Creativity is leading to employment for young people in the Central Valley!

As Action News reporter Jason Oliveira explains, teenagers are directing and producing their own movies and some of them are finding jobs as a result.

High school curriculum has certainly changed.

Students at Sunnyside High can now choose to take part in the school's video production academy, along with their core studies.

They get real hands-on experience producing their own movies and live broadcasts while earning college credit at the same time.

"They have access to tri-caster so they can do broadcast off the green screen on virtual sets. They have access to any camera. We have so many cameras and tripods and very cool things to make any video they have in their head come to life," said Video Production Academy Coordinator Katie McQuone.

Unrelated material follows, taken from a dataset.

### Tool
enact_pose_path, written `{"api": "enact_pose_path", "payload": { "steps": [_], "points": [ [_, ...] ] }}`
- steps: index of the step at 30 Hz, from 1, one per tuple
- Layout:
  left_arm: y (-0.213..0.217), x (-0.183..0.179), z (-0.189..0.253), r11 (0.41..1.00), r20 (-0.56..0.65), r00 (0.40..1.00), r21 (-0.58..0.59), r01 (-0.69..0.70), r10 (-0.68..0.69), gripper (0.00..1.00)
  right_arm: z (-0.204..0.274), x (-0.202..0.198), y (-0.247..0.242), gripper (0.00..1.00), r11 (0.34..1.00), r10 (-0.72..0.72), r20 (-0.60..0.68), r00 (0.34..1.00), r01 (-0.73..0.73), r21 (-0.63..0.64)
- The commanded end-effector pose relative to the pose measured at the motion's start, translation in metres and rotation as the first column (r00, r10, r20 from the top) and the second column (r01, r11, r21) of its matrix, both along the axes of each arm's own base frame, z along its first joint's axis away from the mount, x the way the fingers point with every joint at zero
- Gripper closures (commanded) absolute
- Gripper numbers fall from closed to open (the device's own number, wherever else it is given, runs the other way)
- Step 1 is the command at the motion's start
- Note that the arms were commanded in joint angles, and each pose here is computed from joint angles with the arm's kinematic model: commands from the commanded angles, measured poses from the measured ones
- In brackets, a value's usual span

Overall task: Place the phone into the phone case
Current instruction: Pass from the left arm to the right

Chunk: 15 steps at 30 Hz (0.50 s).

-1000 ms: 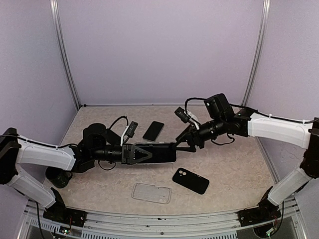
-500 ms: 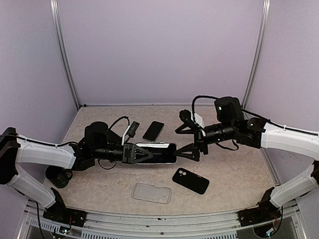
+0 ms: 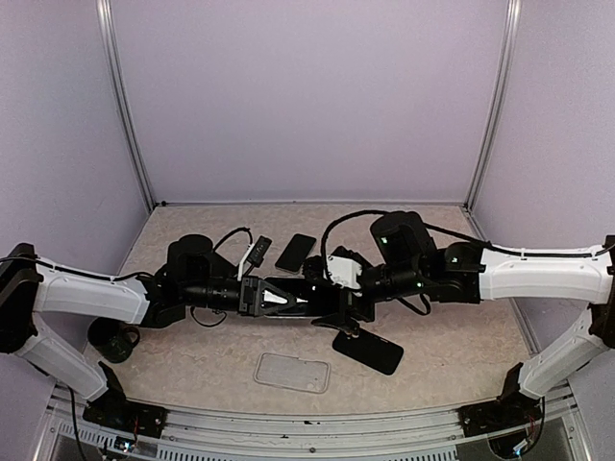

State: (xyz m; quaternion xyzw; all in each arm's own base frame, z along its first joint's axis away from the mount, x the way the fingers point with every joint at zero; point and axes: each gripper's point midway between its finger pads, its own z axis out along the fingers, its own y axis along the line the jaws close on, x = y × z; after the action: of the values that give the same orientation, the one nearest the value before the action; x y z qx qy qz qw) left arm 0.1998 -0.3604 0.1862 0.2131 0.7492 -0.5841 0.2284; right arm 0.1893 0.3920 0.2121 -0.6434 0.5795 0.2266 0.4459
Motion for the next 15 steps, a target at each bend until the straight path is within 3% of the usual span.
{"api": "enact_pose_path", "payload": {
  "steps": [1,15],
  "points": [
    [-0.008,0.001,0.023,0.998,0.048,0.999,-0.054,0.023,-0.020,1.00,-0.007,0.011,0.006,0.01,0.995,-0.046,0.097,0.994,0.054,-0.083],
    [-0.009,0.002,0.018,0.999,0.035,0.999,-0.045,0.023,-0.021,1.00,-0.027,0.014,0.021,0.00,0.981,-0.070,0.183,0.981,0.101,-0.168]
  ]
}}
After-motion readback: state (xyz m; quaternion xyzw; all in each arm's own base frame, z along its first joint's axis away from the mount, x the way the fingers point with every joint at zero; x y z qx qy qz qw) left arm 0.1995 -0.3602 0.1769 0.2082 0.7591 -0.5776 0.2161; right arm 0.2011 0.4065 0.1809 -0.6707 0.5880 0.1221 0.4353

The three-year program is run under the watchful eye if McQuone.

She is there to guide the students through various projects but the creativity comes solely from them. The best part is they are learning critical problem-solving skills that will only help them in the future, no matter which field they choose.

"I try to tell them this all the time, even if you don't want to go into video for the rest of your life you're going to have so many skills in whatever industry you go into, working on a deadline, working with a group of people, working on technology," said McQuone.

Aleya Avalos is a senior with acting aspirations.

She decided to enroll in Sunnyside's video production academy to get a better understanding of what life is like behind the scenes of a movie set.

"I feel like this will help because it'll give me a sense of what the director would want and it'll help me as an actress. Okay I should face this way towards the camera or do this sort of emotion, how the audience would feel," said Avalos.

2015 Sunnyside graduate Gabby Rodriguez has taken what she learned from the class and made a career out of it.

She was able to parlay her education into a production job with the Fresno Grizzlies and Fresno Football Club.

"I started off doing slow-mo, then I transitioned into directing--so I'll direct a crew of like four guys on the cameras," said Rodriguez.

You'll find gabby at every home game directing the in-house telecasts and scoreboard replays.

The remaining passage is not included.